ArmSCII

ArmSCII

ArmSCII or ARMSCII is a set of obsolete single-byte character encodings for the Armenian alphabet defined by Armenian national standard 166-9. ArmSCII is an acronym for Armenian Standard Code for Information Interchange, similar to ASCII for the American standard. It has been superseded by the Unicode standard.

However, these encodings are not widely used because the standard was published one year after the publication of international standard ISO 10585 that defined another 7-bit encoding, from which the encoding and mapping to the UCS (Universal Coded Character Set (ISO/IEC 10646) and Unicode standards) were also derived a few years after, and there was a lack of support in the computer industry for adding ArmSCII.

Encodings defined in the ArmSCII standard

Very few systems support these encodings. Microsoft Windows does not support them, for example. It is usually better to use Unicode for proper interchange of Armenian text for web browsers and email, since most modern computers do not support ArmSCII by default.

The following three main variants are defined:

  • ArmSCII-7 defined in AST 34.005 is a 7-bit encoding, not containing Latin characters.
  • ArmSCII-8 defined in AST 34.002 is an 8-bit encoding and a superset of ASCII.
  • ArmSCII-8A defined in AST 34.002 is an alternate 8-bit encoding and also a superset of ASCII.

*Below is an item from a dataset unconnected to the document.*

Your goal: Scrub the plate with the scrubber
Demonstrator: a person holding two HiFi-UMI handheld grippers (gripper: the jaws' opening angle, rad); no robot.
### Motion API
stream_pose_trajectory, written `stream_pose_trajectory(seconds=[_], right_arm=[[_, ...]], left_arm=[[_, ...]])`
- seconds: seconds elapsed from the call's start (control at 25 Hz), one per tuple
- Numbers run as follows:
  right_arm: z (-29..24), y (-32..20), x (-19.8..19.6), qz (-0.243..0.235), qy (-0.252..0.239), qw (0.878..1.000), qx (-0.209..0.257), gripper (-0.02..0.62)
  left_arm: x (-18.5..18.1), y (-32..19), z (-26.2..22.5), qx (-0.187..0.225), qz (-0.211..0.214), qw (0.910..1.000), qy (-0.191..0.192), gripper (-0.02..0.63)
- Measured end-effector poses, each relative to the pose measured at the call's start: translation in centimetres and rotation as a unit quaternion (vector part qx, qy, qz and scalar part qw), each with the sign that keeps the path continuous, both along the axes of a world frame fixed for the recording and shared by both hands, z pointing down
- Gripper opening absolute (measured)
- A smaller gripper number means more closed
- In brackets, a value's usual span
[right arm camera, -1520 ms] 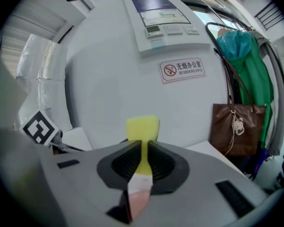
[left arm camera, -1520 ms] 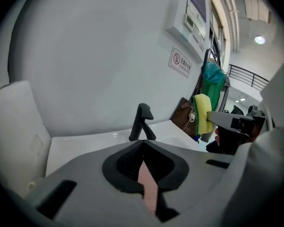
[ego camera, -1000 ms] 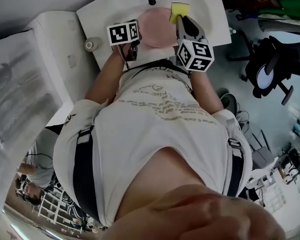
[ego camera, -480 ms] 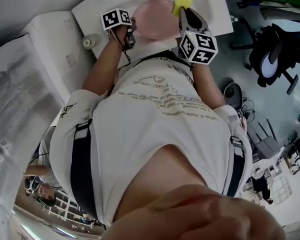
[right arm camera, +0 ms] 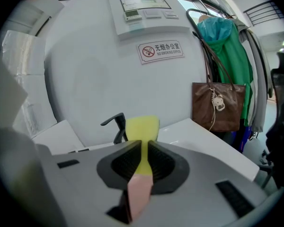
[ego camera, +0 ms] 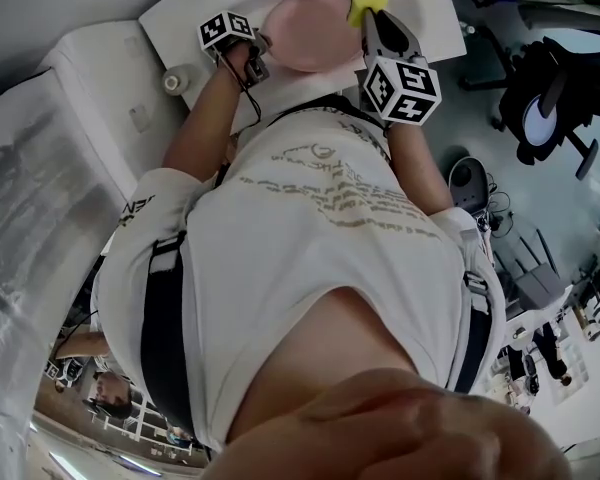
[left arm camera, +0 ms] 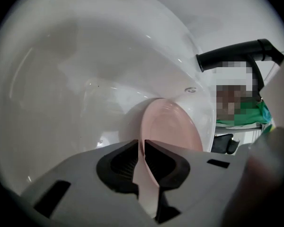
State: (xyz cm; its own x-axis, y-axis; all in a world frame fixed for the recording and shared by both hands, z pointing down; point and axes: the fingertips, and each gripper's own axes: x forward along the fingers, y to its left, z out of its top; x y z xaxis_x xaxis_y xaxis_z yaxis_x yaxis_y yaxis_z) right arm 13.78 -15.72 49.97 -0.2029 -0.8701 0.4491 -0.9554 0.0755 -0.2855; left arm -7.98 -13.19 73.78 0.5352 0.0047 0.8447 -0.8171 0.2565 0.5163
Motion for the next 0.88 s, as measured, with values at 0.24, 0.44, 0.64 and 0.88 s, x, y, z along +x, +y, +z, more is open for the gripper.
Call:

Note that each ArmSCII encoding also has several minor variants, depending on the revision of the related Armenian standard (which was not made official before 1997, and was defined informally before that; this has caused various confusions and the mappings described below are just best practices according to the latest 1997 revision of the Armenian standard); that may change the exact mapping and usage of a few punctuation characters and symbols.

None of the ArmSCII encodings have reached international approval (unlike the ISO 10585 standard, despite of the critics sent by the official Armenian standard body to ISO/DIS JTC 1/SC 2/WG 2, working on single byte-coded character sets) because all international efforts have been made since then to work with the UCS (in Unicode and ISO 10646).

ArmSCII-8 is intended for use on Unix and Windows systems, and for information interchange on the WWW and by email. However, Microsoft wanted users to use Unicode and not introduce a plethora of new code pages, so it is not supported natively on Windows. It just consists in remapping ArmSCII-7 in the higher range above the standard US ASCII range.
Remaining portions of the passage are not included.